A realidade e o pragmatismo alertam-nos para comparar os países que há 50 anos, ou menos, conquistaram a independência e a sua situação atual. Basta olhar para as antigas colónias. Podem ter obtido independência, sem grande melhoria económica, social, de justiça ou equidade. Nalguns casos, lutas tribais, guerras civis, corrupção, nepotismo e ditaduras trouxeram mais do mesmo ou pior. O mundo ocidental explora as riquezas e empobrece estes países independentes, elites dominantes que mais não fazem do que fartar-se (lembro Angola e Timor).

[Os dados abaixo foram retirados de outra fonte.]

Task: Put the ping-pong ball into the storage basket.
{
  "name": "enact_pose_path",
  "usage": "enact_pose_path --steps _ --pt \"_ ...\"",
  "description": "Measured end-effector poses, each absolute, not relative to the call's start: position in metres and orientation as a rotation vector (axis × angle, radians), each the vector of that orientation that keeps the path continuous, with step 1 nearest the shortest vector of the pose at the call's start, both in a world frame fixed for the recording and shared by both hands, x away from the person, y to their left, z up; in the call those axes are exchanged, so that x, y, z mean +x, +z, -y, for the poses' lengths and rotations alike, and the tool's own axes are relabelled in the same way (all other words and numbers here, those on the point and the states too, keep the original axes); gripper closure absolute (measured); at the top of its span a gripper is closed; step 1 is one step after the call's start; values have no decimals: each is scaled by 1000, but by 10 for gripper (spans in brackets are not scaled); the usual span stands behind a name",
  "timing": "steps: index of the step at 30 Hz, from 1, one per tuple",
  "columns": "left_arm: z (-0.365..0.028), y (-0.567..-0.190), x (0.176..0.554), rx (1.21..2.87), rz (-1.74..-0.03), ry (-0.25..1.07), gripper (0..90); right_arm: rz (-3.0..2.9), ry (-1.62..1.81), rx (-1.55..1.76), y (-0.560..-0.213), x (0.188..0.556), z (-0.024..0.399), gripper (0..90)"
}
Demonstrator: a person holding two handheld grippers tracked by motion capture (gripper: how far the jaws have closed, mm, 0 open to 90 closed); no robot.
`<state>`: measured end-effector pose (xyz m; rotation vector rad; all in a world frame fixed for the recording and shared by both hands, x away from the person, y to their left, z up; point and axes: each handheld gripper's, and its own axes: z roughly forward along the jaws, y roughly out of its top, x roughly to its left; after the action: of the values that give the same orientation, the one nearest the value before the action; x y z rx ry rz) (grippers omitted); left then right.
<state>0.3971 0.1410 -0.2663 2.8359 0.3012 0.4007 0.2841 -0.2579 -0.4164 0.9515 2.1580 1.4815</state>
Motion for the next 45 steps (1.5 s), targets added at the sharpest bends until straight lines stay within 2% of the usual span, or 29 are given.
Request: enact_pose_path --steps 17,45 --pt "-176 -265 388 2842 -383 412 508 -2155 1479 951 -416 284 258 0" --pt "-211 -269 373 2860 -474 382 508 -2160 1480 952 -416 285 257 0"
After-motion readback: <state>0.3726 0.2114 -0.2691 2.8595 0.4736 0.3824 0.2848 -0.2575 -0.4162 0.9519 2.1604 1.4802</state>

A independência vale sempre a pena, são os países, quem dentre os seus, escolhe os algozes. Se um dia os Açores se independentizam (totalmente ou em federação), o que mudaria? As moscas, e pouco mais.

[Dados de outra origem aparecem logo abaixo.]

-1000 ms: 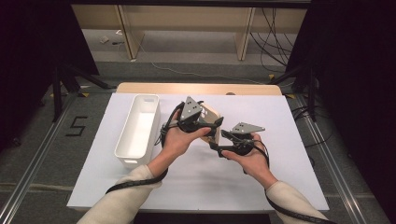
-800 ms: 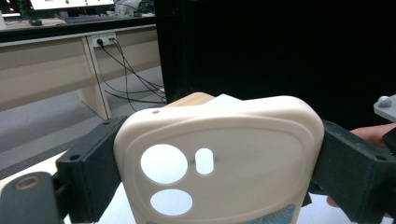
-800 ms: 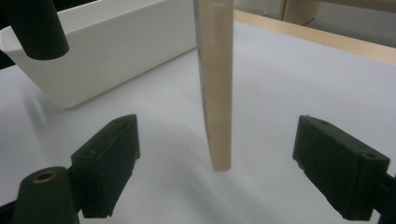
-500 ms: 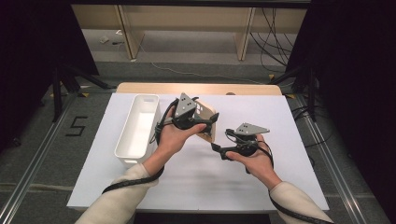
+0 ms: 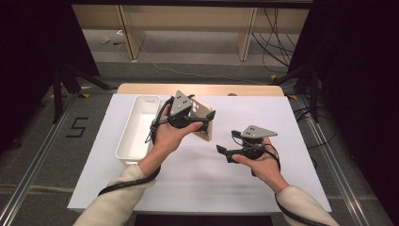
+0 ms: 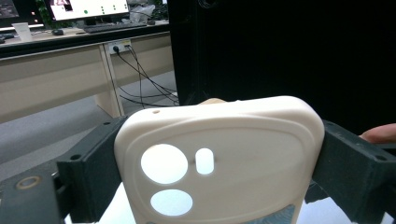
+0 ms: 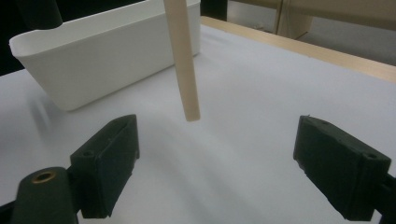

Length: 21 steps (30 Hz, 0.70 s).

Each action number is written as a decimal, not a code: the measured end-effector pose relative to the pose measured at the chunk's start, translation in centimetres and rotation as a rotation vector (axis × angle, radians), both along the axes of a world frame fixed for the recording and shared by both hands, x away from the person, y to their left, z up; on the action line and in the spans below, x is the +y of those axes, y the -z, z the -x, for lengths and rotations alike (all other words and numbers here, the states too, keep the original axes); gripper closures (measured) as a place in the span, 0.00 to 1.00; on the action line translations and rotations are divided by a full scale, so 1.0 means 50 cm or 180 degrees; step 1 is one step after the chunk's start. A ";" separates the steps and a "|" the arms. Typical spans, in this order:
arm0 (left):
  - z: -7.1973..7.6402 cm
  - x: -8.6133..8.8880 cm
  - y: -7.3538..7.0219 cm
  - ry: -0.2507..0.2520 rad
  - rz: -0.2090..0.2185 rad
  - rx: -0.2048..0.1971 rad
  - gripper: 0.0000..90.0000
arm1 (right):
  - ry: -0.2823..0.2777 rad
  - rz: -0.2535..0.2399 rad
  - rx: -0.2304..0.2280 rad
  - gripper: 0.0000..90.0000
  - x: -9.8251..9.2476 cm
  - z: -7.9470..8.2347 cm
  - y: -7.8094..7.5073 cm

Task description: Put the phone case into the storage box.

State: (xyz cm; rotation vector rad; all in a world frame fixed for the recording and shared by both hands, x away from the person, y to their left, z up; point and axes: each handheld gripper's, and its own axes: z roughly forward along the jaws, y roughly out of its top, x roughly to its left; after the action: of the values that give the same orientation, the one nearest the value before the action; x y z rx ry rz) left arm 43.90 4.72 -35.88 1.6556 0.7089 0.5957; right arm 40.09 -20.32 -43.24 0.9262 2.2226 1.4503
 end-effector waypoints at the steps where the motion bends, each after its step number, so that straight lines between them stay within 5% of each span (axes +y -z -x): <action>1: 0.000 0.002 -0.001 -0.0010 -0.0007 -0.0002 0.11 | 0.0006 -0.0013 -0.0001 0.17 -0.002 0.001 -0.001; 21: 0.001 0.031 -0.009 -0.0119 -0.0039 0.0017 0.11 | 0.0082 -0.0063 -0.0100 0.17 -0.034 0.027 -0.003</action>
State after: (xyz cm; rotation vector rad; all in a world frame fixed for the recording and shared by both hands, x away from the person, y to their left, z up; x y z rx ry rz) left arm 43.84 6.28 -35.43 1.6588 0.7428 0.6235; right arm 38.73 -22.03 -43.09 0.9283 2.1698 1.4680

A grande riqueza da terra, mares e ares seria espoliada pelos que detêm o poder económico e nas nove ilhas há pouca massa crítica. Iríamos substituir uns colonizadores por nativos, não menos exploradores, sem que a riqueza fosse distribuída igualmente. Os grupos económicos locais estariam em posição privilegiada para tomarem as rédeas do poder, do comércio à banca, transportes, energia. Nada me garante (pelo que conheço) que não fossem mais tiranos do que os atuais (subjugados a Lisboa) com a sede de vingança de humilhações de 500 anos, nada augura que fossem mais justos, equitativos, menos discriminatórios.

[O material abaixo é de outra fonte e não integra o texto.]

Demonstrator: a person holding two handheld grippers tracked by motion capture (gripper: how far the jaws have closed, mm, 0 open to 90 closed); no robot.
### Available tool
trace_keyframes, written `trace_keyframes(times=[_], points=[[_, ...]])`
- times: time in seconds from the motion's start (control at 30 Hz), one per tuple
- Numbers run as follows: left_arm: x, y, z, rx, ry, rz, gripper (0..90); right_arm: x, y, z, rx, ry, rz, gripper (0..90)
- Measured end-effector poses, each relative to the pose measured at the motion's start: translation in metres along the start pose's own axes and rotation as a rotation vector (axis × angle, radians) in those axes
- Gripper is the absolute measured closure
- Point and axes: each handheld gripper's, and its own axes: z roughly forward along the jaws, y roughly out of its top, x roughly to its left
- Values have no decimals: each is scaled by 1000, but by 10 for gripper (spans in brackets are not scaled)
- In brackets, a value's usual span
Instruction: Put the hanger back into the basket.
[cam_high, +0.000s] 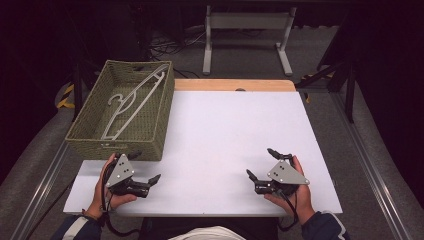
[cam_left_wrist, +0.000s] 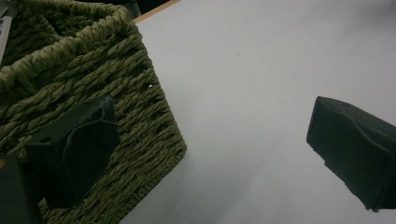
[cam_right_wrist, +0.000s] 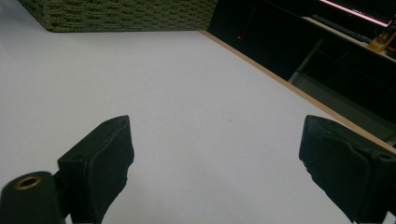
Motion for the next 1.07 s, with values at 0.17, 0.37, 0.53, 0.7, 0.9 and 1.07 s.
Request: trace_keyframes(times=[0.17,0.37,0.53,0.7,0.9,1.07], points=[[1,-1,0,7,-1,1,32,0,1,1,1,4,0,106],[0,0,2,4,-6,-1,32,0,0,0,-1,1,0,107],[1,0,2,9,0,0,32,-1,0,0,-2,0,4,107],[2,0,3,3,-2,-13,32,-1,-1,1,1,3,5,106],[3,0,5,13,-10,-14,32,-3,-2,2,7,1,6,107],[4,0,7,16,-7,-22,32,-3,-2,2,7,3,7,106]])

Quase ninguém fala em independência e menos ainda a desejam, mas deviam. Não é pelos 1500 km que nos separam, mas pela diferença de paradigmas, o ritmo cadenciado, ondas e marés.A identidade insular é distinta da portuguesa e europeia e para se cumprir falta a vivência de uma autonomia plena que corte as amarras. Se não fosse a bandeira azul com estrelas no aeroporto e o Euro, ninguém sabia que estamos na Europa. Pertence o arquipélago à Europa por mera e fortuita coincidência geopolítica, mas a alma das ilhas está equidistante de Américas e Europa. Todos sabemos que não há autonomia sem dinheiro e quando há dinheiro a autonomia é só para alguns, como aconteceu no rico Timor onde uma pequena elite vive desafogada e a população faminta como no tempo colonial. Ainda vou naturalizar-me açoriano!